Key Points Unlike autoimmune arthritis, insulitis and T1D develop without SAP. B cell Ag presentation can drive SAP-deficient T cell proliferation. SAP−/− NOD mice show intact IFN-γ responses and TFH1 cell pancreatic infiltration. Visual Abstract Signaling lymphocytic activation molecule–associated protein (SAP), a critical intracellular signaling molecule for T–B lymphocyte interactions, drives T follicular helper (Tfh) cell development in germinal centers (GCs). High-affinity islet autoantibodies predict type 1 diabetes (T1D) but do not cause β cell destruction. This paradox intimates Tfh cells as key pathologic effectors, consistent with an observed Tfh signature in T1D. To understand how fully developed Tfh (GC Tfh) contribute to different autoimmune processes, we investigated the role of SAP in T1D and autoantibody-mediated arthritis. Whereas spontaneous arthritis depended on SAP in the autoantibody-mediated K/BxN model, organized insulitis and diabetes onset were unabated, despite a blocked anti-insulin vaccine response in SAP-deficient NOD mice. GC Tfh and GC B cell development were blocked by loss of SAP in K/BxN mice. In contrast, although GC B cell formation was markedly reduced in SAP-deficient NOD mice, T cells with a GC Tfh phenotype were found at disease sites.

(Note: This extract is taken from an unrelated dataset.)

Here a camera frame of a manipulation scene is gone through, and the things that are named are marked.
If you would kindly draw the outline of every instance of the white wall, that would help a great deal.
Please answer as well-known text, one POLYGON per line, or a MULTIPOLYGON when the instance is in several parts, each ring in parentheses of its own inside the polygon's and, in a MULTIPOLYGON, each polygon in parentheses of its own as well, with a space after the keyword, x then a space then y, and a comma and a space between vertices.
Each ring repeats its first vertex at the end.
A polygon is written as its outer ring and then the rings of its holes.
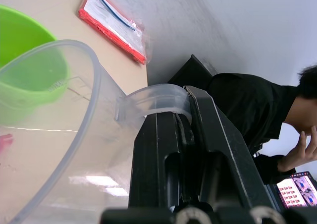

CXCR3+ CCR6− (Tfh1) subset bias was observed among GC Tfh cells infiltrating the pancreas of NOD mice, which was enhanced by loss of SAP. NOD T cells override SAP requirement to undergo activation and proliferation in response to Ag presentation, demonstrating the potential for productive cognate T–B lymphocyte interactions in T1D-prone mice. We find that SAP is essential when autoantibody-driven immune complexes promote inflammation but is not required for effective organ-specific autoimmune attack. Thus, Tfh induced in classic GC reactions are dispensable for T1D, but the autoimmune process in the NOD model retains pathogenic Tfh without SAP.

中文翻译：

---

T-B 淋巴细胞相互作用促进 1 型糖尿病的发生，与 SLAM 相关蛋白无关

要点 与自身免疫性关节炎不同，胰岛炎和 T1D 在没有 SAP 的情况下发展。B 细胞抗原呈递可以驱动 SAP 缺陷型 T 细胞增殖。SAP-/- NOD 小鼠显示完整的 IFN-γ 反应和 TFH1 细胞胰腺浸润。视觉摘要信号淋巴细胞活化分子相关蛋白 (SAP) 是 T-B 淋巴细胞相互作用的关键细胞内信号分子，可驱动生发中心 (GC) 中的 T 滤泡辅助 (Tfh) 细胞发育。高亲和力胰岛自身抗体可预测 1 型糖尿病 (T1D)，但不会导致 β 细胞破坏。这种悖论表明 Tfh 细胞是关键的病理效应物，与 T1D 中观察到的 Tfh 特征一致。为了了解完全发育的 Tfh (GC Tfh) 如何促进不同的自身免疫过程，我们研究了 SAP 在 T1D 和自身抗体介导的关节炎中的作用。尽管自发性关节炎在自身抗体介导的 K/BxN 模型中依赖于 SAP，但有组织的胰岛炎和糖尿病发作有增无减，尽管 SAP 缺陷型 NOD 小鼠的抗胰岛素疫苗反应受阻。GC Tfh 和 GC B 细胞发育被 K/BxN 小鼠中 SAP 的丧失所阻断。相比之下，尽管 SAP 缺陷型 NOD 小鼠的 GC B 细胞形成显着减少，但在疾病部位发现了具有 GC Tfh 表型的 T 细胞。在浸润 NOD 小鼠胰腺的 GC Tfh 细胞中观察到 CXCR3+ CCR6- (Tfh1) 亚群偏倚，SAP 缺失增强了这种偏倚。NOD T 细胞超越 SAP 要求以响应 Ag 呈现进行激活和增殖，证明了在 T1D 易感小鼠中产生生产性同源 T-B 淋巴细胞相互作用的潜力。我们发现当自身抗体驱动的免疫复合物促进炎症但不是有效的器官特异性自身免疫攻击所必需时，SAP 是必不可少的。因此，在经典 GC 反应中诱导的 Tfh 对于 T1D 是可有可无的，但 NOD 模型中的自身免疫过程保留了没有 SAP 的致病性 Tfh。